練馬区立美術館の帰り、中村橋から練馬まで歩いてみた。特にこれといった面白い風景や街並も無くどこにでもある住宅街だった。
どこかのマンションのゴミ捨て場にラジカセが捨てられていた。AIWAのダブルカセット。懐かしいなぁ。
これの最初期型を中学の入学祝いで買ってもらった事を思い出した。ちょうど今頃だったと思う。春休みに両親と一緒に秋葉原まで行って。英語のヒヤリングのためという、もっともらしいおねだりをしたのだけど、本当の目的は音楽を聴くためだった。
『中二病』ってあるけど、まさに小学校卒業の頃がそうだった。
小学校5年、6年と放送部だった。校内放送や昼休みのBGMを掛けるのが仕事だった。5年生の時に6年生の先輩が自宅から持ってくるレコードがとても新鮮だった。聴いたことのない洋楽やサントラ。またその音楽について熱く語る6年生が眩しかった。
6年になった自分は、今度は後輩たちに指導する立場だ。知ったかぶって昼休みにエクソシストのテーマを流したら顧問の先生に怒られた事もあった。今にして思えば怒られるようなレコードを放送室に置いとくなよって感じだけど。

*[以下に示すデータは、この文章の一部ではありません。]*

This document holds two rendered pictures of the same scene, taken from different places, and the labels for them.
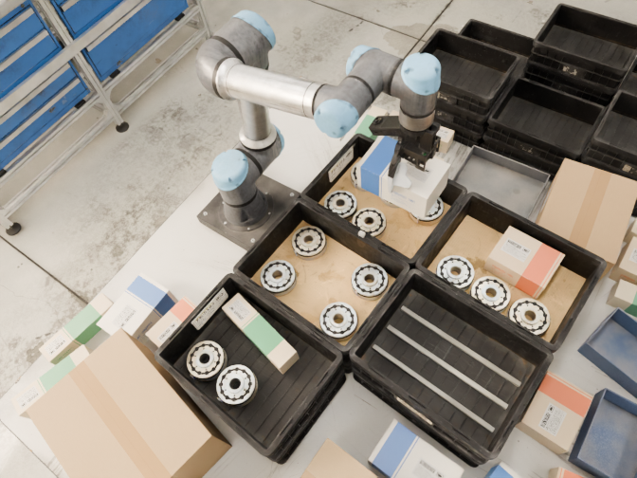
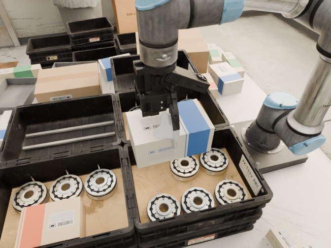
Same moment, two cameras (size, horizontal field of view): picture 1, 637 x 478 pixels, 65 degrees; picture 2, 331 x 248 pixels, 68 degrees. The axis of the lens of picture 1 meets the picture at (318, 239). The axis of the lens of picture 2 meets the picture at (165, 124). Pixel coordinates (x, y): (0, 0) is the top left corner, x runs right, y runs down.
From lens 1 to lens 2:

中学に入って買ってもらったダブルカセットはまさに文明の利器だった。ダビングができるということは中学のガキンチョにとって財布に優しく貪るように音楽にのめり込んでいった。
捨てられているダブルカセットを見て、ちょっと悲しくなった。立ち上がっているアンテナが、なぜだかSOSの信号を発しているようにも見えた。
技術革新で次々に新しいメディアに移行するのは仕方がないけど、なんだか思い出までも捨てられてるような切ない気になった。
カセットテープに自分だけの選曲をして、インレタでインデックスを一生懸命作っていた頃が鮮明に蘇った。
さようならダブルカセット。おもちゃの国で粋な音楽を鳴らしておくれ。